State v. Hoover

Pfeifer, J.,

dissenting.

{¶ 31} The majority’s interpretation of R.C. 4511.19(A)(2) signals a fork in the road. R.C. 4511.19(A)(2) veers from the traditional administrative punishment for refusal to consent to a chemical test upon an arrest for DUI and goes down a separate path, beyond the regulation of licensing; for certain DUI arrestees, R.C. 4511.19(A)(2) criminalizes the refusal to take a chemical test. Since imposing a criminal penalty for refusing to consent infringes on a suspect’s rights under Section 14, Article I of the Ohio Constitution and the Fourth Amendment to the United States Constitution, I dissent.

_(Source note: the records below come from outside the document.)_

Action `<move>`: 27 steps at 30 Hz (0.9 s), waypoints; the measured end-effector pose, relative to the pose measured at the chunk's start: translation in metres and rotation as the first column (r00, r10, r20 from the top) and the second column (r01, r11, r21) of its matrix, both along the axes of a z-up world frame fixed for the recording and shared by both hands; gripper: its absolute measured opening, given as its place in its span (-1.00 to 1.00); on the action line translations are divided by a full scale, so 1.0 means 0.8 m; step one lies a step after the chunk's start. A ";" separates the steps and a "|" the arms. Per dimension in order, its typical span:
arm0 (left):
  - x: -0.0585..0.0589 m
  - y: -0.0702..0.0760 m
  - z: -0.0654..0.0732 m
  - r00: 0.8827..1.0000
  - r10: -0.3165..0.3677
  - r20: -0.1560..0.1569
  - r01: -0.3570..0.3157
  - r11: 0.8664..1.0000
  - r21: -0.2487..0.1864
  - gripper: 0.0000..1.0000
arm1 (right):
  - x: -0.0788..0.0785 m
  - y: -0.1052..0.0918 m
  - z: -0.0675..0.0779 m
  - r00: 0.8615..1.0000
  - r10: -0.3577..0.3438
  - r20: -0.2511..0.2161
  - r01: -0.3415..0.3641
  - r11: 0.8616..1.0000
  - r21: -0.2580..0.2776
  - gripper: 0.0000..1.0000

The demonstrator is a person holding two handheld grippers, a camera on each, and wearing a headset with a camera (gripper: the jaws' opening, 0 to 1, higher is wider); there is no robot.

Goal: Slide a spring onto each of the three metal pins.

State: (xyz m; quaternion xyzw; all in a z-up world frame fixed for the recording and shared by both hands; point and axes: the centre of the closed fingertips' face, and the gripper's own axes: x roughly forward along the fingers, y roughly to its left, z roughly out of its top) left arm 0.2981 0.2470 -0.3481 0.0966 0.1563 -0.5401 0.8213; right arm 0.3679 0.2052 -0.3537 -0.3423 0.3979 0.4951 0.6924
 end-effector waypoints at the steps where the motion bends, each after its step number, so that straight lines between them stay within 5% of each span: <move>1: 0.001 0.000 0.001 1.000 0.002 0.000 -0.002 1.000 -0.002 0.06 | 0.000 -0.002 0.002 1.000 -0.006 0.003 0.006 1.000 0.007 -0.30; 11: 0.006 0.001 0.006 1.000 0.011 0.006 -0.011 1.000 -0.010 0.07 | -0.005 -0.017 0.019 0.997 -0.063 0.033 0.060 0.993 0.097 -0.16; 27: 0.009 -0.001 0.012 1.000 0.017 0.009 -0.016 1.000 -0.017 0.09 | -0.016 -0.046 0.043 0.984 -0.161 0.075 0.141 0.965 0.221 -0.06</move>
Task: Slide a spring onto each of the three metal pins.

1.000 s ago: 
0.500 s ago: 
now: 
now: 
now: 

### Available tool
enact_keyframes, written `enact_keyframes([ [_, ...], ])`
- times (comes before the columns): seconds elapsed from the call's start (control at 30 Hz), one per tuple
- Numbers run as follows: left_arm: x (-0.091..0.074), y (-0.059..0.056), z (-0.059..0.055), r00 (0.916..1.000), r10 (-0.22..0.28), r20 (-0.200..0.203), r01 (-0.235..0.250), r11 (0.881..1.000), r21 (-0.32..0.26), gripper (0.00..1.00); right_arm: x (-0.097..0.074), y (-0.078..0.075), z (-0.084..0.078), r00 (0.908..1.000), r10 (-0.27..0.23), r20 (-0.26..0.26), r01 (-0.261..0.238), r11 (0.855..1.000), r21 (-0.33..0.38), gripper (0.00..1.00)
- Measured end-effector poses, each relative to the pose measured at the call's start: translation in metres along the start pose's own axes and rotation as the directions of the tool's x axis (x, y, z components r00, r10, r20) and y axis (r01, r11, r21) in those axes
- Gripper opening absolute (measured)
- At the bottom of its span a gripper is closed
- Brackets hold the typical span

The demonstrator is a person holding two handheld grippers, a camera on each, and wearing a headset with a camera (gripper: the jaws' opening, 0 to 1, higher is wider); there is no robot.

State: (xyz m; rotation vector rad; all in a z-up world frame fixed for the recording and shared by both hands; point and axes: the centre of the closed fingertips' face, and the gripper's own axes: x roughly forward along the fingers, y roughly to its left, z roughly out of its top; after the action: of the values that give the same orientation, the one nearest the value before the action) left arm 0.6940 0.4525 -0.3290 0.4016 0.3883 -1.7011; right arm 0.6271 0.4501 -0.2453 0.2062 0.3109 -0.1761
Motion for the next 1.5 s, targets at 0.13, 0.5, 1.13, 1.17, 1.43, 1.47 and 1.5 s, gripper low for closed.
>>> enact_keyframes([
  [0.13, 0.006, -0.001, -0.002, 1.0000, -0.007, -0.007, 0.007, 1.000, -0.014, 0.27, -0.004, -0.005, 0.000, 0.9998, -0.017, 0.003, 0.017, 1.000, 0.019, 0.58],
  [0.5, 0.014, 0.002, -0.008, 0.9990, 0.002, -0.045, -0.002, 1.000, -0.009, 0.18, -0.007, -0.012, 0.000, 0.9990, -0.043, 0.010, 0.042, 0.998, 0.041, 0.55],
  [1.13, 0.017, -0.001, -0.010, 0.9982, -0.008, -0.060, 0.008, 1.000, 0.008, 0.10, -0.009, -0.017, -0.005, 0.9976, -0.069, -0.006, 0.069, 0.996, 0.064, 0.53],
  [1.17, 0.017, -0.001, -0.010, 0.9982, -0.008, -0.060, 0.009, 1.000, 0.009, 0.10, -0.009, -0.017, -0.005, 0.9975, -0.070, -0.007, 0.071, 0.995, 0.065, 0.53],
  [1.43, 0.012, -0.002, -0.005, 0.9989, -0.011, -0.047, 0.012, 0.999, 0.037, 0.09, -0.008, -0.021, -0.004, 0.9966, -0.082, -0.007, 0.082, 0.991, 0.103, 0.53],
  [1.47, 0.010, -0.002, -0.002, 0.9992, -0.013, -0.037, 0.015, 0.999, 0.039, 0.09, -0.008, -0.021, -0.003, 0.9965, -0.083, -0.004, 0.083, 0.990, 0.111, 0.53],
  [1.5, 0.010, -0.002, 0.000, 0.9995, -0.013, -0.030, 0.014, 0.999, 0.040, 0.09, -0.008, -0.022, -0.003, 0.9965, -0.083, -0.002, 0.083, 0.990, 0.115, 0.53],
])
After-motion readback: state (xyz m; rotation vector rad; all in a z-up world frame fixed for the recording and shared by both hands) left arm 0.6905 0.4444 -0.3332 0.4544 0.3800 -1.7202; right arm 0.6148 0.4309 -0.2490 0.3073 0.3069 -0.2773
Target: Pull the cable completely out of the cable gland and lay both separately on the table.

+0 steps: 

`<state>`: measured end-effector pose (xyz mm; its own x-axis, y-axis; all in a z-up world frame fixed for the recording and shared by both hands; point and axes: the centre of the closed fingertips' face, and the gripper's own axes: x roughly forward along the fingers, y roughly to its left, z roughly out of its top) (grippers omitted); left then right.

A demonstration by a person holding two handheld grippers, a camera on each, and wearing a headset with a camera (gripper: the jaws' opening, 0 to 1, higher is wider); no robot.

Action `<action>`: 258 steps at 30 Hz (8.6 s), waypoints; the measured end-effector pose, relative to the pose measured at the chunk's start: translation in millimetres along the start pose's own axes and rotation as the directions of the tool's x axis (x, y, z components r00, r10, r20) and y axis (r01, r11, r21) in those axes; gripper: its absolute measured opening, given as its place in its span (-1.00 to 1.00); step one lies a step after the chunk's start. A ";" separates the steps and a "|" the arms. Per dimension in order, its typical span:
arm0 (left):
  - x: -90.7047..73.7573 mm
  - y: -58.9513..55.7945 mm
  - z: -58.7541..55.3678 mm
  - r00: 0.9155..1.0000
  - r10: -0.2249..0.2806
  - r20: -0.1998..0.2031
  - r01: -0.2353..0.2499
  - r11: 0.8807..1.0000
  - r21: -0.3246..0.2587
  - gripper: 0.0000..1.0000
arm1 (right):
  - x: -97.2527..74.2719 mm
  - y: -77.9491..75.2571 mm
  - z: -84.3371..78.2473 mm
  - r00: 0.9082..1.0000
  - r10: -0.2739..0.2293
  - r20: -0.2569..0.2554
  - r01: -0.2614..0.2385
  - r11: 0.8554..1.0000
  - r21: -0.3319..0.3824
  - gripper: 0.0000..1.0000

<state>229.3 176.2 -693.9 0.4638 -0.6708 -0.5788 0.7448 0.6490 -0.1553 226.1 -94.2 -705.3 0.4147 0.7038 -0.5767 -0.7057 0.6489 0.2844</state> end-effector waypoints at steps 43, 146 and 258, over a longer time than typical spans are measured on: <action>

{¶ 32} This court’s previous cases regarding sanctions for a DUI defendant’s failure to consent to chemical tests have all involved license suspensions: “This court has historically and repeatedly characterized driver’s license suspensions imposed pursuant to Ohio’s implied consent statutes as being civil in nature and remedial in purpose.” State v. Gustafson (1996), 76 Ohio St.3d 425, 440, 668 N.E.2d 435. Moreover, in Gtistafson, this court held that “the act of refusing a chemical test for alcohol, standing alone, does not constitute a criminal ‘offense’ of any kind.” Id. at 439, 668 N.E.2d 435.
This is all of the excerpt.